Euro-Med: Digital Wallets Enforce Control and Displacement in Gaza

Gaza Herald – Euro-Med Monitor warned that Israeli and US plans to impose digital wallets in Gaza were part of a broader strategy to control the population and restructure the economy. Over the past two years, Palestinians endured a strict financial blockade, which closed banks, prevented cash withdrawals, and limited access to essential resources.

Field data and reports indicated that these measures contributed directly to hunger, deprivation, and thousands of civilian casualties.

The introduction of digital wallets under Israeli oversight transformed access to money, food, medicine, and shelter into privileges conditional on security assessments.

Euro-Med Monitor highlighted that this system allowed real-time monitoring, arbitrary freezing of funds, and selective exclusion, all without Palestinian sovereignty or meaningful oversight.

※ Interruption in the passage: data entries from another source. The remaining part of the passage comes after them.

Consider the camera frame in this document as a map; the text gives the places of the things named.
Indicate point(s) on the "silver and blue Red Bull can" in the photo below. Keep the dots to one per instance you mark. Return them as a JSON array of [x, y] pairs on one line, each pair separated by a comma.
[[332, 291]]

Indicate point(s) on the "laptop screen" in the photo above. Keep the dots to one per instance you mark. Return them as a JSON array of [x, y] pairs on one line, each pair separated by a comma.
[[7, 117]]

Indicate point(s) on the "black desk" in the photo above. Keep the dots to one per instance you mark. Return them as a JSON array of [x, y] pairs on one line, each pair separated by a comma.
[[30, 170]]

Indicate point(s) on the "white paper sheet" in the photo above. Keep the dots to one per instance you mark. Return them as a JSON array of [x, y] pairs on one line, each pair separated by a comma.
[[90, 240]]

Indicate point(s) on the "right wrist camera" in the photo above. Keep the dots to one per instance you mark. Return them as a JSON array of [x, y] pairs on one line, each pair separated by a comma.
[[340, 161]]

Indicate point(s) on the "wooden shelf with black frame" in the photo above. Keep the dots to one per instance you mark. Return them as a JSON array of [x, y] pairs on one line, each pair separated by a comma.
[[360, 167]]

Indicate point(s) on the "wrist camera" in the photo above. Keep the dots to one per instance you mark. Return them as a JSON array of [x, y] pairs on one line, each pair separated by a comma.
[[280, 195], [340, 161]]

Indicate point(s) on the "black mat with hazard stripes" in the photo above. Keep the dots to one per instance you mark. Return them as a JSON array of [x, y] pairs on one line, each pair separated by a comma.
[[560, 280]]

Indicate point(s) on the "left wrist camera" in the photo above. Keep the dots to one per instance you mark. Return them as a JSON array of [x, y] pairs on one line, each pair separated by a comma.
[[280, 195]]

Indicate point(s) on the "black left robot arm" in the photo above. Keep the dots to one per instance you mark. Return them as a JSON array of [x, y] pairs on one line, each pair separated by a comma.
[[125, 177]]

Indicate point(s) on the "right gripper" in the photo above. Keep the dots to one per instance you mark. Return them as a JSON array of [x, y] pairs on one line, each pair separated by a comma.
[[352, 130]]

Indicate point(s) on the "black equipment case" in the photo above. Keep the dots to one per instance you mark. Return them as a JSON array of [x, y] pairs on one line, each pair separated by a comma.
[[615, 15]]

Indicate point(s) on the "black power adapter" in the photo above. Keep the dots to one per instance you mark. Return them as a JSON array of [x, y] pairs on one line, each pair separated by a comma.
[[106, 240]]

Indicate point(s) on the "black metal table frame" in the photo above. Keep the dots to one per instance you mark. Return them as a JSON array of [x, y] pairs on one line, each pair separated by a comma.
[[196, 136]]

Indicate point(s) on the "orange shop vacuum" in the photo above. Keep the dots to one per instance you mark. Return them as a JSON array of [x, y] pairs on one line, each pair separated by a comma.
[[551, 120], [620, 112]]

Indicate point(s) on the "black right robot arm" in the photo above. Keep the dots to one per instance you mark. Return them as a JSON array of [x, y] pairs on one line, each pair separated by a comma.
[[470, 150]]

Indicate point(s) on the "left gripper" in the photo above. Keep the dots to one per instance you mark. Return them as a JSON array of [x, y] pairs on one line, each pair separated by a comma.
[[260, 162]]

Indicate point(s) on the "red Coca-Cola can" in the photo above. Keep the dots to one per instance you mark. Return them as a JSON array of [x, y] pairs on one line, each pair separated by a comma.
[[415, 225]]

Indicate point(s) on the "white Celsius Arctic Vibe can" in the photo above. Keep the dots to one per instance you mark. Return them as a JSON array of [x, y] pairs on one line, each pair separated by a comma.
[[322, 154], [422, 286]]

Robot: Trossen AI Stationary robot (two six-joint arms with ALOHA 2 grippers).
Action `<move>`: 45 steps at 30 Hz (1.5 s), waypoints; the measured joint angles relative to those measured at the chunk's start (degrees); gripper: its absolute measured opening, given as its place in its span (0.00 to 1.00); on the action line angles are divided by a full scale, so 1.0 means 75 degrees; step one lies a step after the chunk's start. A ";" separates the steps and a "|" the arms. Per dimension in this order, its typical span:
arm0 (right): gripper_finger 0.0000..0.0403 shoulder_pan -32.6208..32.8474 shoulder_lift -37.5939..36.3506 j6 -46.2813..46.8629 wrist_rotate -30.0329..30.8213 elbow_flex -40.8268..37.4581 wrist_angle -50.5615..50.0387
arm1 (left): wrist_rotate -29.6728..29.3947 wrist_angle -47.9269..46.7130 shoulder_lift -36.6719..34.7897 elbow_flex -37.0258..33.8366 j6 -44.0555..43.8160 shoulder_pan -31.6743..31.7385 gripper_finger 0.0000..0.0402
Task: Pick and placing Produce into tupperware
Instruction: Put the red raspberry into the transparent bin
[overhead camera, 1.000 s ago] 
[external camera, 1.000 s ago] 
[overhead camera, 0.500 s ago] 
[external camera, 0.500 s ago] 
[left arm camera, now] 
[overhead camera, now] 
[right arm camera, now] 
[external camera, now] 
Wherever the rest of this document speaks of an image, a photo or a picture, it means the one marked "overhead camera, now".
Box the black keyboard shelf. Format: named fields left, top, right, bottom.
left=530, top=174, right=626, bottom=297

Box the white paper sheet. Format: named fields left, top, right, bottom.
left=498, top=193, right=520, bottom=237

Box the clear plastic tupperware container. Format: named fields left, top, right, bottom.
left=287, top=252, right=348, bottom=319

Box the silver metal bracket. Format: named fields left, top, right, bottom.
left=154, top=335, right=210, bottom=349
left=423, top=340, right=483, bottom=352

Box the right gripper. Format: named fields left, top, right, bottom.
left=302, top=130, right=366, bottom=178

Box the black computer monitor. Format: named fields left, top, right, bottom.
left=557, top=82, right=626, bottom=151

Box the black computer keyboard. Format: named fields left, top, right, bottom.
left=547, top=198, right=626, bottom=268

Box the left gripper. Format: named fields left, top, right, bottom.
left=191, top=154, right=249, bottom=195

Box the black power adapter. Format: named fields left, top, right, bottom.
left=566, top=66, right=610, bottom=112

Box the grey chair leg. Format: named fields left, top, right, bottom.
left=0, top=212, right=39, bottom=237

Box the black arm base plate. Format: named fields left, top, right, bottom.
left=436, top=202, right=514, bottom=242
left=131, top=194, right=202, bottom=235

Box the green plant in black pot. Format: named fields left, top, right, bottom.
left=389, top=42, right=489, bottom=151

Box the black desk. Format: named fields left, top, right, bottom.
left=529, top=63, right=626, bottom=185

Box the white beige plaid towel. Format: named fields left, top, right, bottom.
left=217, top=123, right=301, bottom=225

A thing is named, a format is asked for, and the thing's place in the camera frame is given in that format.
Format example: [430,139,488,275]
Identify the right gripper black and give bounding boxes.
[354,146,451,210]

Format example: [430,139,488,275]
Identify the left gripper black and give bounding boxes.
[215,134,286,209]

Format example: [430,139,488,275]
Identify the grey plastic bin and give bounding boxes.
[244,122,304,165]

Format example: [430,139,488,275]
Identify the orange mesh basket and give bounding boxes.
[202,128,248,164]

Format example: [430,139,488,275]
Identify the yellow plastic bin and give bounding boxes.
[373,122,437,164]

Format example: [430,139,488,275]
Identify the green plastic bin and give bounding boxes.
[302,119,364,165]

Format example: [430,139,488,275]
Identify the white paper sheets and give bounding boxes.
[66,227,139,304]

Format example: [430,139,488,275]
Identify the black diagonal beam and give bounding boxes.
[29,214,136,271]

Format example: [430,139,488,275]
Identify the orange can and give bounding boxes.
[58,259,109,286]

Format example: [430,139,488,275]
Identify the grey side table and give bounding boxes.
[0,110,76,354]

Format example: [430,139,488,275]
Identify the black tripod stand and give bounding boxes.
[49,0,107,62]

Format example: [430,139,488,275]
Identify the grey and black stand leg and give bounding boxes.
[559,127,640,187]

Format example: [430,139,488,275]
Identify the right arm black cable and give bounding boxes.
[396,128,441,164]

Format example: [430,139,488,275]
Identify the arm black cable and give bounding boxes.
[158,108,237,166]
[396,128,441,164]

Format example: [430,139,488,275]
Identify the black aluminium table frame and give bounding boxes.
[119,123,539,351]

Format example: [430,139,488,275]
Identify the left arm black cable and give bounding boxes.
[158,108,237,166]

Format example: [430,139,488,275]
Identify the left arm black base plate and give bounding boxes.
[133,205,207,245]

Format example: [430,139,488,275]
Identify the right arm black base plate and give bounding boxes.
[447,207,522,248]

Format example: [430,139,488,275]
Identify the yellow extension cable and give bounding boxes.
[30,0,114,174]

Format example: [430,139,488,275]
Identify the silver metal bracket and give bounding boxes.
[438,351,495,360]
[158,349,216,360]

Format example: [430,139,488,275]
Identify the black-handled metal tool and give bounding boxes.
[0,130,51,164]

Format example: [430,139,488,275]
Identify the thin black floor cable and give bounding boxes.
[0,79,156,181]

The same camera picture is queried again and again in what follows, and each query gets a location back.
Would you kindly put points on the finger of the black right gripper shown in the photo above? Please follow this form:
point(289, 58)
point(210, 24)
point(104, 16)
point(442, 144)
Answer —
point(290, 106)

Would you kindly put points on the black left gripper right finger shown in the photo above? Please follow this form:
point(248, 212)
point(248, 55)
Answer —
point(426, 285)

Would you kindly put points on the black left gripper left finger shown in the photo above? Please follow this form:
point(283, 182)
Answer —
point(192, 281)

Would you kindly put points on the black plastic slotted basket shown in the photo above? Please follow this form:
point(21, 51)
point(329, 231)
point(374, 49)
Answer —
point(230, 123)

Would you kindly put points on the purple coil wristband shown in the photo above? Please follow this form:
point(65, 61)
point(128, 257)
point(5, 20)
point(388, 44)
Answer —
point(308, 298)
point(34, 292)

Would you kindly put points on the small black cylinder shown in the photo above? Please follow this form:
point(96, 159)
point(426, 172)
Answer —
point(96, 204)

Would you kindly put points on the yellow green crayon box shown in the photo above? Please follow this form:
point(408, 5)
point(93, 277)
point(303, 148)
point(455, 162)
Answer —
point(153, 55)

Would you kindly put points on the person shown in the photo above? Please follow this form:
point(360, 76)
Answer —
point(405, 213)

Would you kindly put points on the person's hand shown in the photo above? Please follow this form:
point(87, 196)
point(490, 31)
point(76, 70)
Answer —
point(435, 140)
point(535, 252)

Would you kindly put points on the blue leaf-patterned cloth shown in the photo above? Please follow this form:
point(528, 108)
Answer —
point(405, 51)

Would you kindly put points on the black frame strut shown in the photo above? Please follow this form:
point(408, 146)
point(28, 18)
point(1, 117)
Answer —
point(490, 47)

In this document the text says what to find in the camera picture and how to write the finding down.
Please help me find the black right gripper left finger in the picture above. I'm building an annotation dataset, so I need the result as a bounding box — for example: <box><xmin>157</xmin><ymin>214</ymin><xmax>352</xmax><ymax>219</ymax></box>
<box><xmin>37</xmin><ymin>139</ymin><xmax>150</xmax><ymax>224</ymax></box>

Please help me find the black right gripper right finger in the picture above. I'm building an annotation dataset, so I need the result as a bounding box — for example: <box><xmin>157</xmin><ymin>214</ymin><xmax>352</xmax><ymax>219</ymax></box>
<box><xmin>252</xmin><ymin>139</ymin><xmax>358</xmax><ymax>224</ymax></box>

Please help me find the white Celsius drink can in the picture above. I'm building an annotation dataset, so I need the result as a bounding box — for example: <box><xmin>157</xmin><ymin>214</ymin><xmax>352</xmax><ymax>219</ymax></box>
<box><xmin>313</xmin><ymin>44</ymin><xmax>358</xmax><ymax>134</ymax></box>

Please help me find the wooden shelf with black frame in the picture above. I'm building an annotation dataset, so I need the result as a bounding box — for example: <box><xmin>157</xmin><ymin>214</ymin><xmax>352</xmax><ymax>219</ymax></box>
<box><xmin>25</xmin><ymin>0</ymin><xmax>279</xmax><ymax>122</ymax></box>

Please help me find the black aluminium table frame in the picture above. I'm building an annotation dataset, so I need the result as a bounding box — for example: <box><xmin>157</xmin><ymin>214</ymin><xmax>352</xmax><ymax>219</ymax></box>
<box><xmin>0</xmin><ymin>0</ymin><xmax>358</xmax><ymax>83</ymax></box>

Humanitarian aid tied to digital accounts risked becoming a coercive tool, with survival dependent on compliance with opaque security classifications.

Euro-Med emphasized that linking financial services and basic needs to biometric checks, political conditions, or security clearances violated international humanitarian law, including prohibitions on collective punishment and the use of starvation as a weapon.

They called for full Palestinian control over economic systems, independent appeal mechanisms for fund access, and transparency in all operations to prevent the digital economy from serving as a programmable instrument of coercion and displacement.

The Monitor stressed that reconstruction efforts lacking Palestinian sovereignty merely reinforced an illegal system of domination. Digital wallets, under occupation control, risked cementing dependency, deepening poverty, and extending the effects of the blockade in a “smart” form, where essential services became conditional privileges rather than universal rights.

Independent oversight, audits of privacy and cybersecurity impacts, and public transparency regarding operators, contractors, and funders were deemed essential by Euro-Med to prevent misuse of financial technology against civilians.

They also recommended safe non-digital alternatives to ensure all vulnerable populations could access survival necessities without discrimination.

Euro-Med concluded that genuine economic recovery in Gaza requires lifting unlawful restrictions on cash, goods, and communications, and establishing an independent Palestinian civil authority to govern financial and digital systems. Without this, digital tools would remain instruments of control and silent displacement rather than instruments of reconstruction or humanitarian relief.